Он шел рядом с девушкой, пьянел от аромата ее духов, напоенным весенними почками воздухом, не веря своему счастью, что он видит девушку, о которой мечтал, засыпая на жесткой кровати в казарме.
Солнце хотя и заливало ярким светом окрестности столицы, но день по весеннему погожий. С Невы дул довольно прохладный ветер. Он видел, как девушка слегка поежилась, и плотнее прижала к себе пелерину.
– К тому времени, Даша, ты станешь бабушкой, – бросила реплику мать по – французски, намекая на долгосрочность прохождения службы от юнкера до полковника.
Юнкеров учили французскому и немецкому языкам, языки юноше плохо давались, сколько не учил, разговаривать стеснялся, однако речь на слух воспринимал, сделал вид, что он не понимает реплик матери.
– А вы, Дарья Сергеевна, кем хотели бы стать? – спросил он, чтобы не молчать.
– Сестрой милосердия, – ответила девушка. – Только папа не разрешает мне ходить на курсы сестер милосердия. Говорит, не женское это занятие. Дело не во мне, как в женщине. Папа не хочет, чтобы наследница графского титула выносила горшки из под больных, – с сарказмом проговорила девушка и выразительно посмотрела на мать.
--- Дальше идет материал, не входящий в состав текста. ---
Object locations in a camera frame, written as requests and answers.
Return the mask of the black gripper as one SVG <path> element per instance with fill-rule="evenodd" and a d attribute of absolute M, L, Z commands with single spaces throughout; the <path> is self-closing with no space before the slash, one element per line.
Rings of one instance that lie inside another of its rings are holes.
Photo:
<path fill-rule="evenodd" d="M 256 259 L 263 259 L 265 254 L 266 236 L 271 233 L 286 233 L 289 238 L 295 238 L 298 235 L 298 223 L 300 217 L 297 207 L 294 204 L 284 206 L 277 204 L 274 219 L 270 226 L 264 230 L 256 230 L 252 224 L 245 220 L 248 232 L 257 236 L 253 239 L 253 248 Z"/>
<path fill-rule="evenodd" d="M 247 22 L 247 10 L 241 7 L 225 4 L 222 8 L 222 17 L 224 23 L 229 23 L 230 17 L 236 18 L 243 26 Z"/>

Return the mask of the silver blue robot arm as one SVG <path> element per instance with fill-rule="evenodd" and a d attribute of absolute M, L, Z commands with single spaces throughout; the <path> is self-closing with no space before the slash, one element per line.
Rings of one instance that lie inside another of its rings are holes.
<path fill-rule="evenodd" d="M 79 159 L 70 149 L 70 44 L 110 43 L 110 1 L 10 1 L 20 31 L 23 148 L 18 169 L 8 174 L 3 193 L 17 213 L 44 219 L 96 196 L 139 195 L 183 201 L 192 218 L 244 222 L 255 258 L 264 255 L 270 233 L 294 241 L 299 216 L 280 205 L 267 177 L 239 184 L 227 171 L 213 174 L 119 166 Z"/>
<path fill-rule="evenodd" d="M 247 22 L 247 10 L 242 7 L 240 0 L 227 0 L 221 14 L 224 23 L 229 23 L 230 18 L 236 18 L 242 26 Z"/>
– Фи, Даша, – отреагировала мать. – Как вульгарно ты выражаешься, – и повернулась к няне: – Это ваше влияние? Та скороговоркой по-французски открестилась. Мать снова повернулась к дочери:
– Есть кому попроще заниматься больными людьми. Тебя в институте готовят к преподавательской деятельности. Не хватало еще, чтобы высокие особы пачкали свои руки о… – она не нашла с чем сравнить пачканные руки, дочь перебила ее:
– Высокие особы тоже болеют. Вон, маменька, граф Данилов ныне от белой горячки в психический дом попал. Буянил. Переломал там всю мебель, санитарам его связывать пришлось, – привела она пример.
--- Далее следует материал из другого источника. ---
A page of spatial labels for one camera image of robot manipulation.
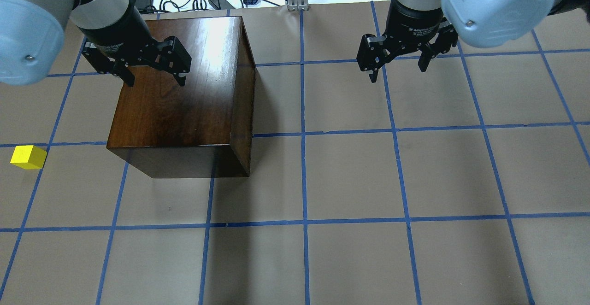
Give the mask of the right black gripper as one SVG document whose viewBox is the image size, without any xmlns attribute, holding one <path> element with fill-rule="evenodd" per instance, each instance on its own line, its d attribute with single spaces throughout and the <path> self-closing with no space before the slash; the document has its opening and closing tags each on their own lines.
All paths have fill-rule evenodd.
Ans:
<svg viewBox="0 0 590 305">
<path fill-rule="evenodd" d="M 458 42 L 459 34 L 441 8 L 420 11 L 391 3 L 384 33 L 363 35 L 356 61 L 374 84 L 380 68 L 393 59 L 420 52 L 419 69 L 426 72 L 432 59 L 448 53 Z"/>
</svg>

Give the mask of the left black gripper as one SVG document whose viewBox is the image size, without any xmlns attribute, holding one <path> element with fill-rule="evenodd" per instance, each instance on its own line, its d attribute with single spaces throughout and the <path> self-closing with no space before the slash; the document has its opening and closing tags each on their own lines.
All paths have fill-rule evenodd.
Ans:
<svg viewBox="0 0 590 305">
<path fill-rule="evenodd" d="M 89 40 L 85 42 L 82 55 L 99 73 L 116 74 L 127 87 L 134 87 L 135 76 L 127 66 L 150 66 L 173 75 L 180 87 L 185 87 L 186 74 L 190 72 L 192 58 L 176 36 L 162 42 L 152 39 L 138 45 L 119 43 L 102 47 Z"/>
</svg>

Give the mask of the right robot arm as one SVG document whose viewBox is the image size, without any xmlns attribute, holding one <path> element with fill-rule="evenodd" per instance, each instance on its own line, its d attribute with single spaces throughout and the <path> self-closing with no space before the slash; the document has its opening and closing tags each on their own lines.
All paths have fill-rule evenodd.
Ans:
<svg viewBox="0 0 590 305">
<path fill-rule="evenodd" d="M 383 34 L 362 36 L 356 60 L 371 82 L 387 63 L 416 52 L 424 72 L 460 39 L 472 47 L 499 47 L 546 17 L 577 8 L 589 13 L 589 0 L 390 0 Z"/>
</svg>

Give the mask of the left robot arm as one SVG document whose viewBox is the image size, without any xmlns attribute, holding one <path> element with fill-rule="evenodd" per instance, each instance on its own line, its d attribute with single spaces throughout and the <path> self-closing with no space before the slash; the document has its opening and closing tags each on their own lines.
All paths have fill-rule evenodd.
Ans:
<svg viewBox="0 0 590 305">
<path fill-rule="evenodd" d="M 175 36 L 157 41 L 134 0 L 0 0 L 1 82 L 35 84 L 48 76 L 72 22 L 86 37 L 82 55 L 95 72 L 135 83 L 132 66 L 150 66 L 185 85 L 192 58 Z"/>
</svg>
Мать строго посмотрела на дочь, ей неудобно спорить с дочерью при постороннем молодом человеке. Вполголоса буркнула:
– Нашла о ком вспомнить.
Он проводил женщин до выхода. У тротуара их ждала карета. Юноша сожалел, что так мало ему пришлось пообщаться с девушкой.
– До свидания, юнкер, – сказала мать и поджала губы. Няня только кивнула.
Котлинский щелкнул каблуками и мотнул головой. Подал руку матери, помог ей взойти в карету. Мать по-французски бросила реплику:
– Надо же, не дворянин, а с этикетом знаком, – и добавила: – Впрочем, юноша симпатичный.
Поскольку девушка протянула ему руку, он наклонился и поцеловал ее, тоже поддержал ее, когда она поставила ногу на ступеньку. Девушка чуть задержалась, сказала:
– В следующее воскресение мы принимаем гостей по случаю окончания поста, я приглашаю вас. Сможете? – спросила девушка.
– Сочту за честь. Если меня отпустят в увольнение.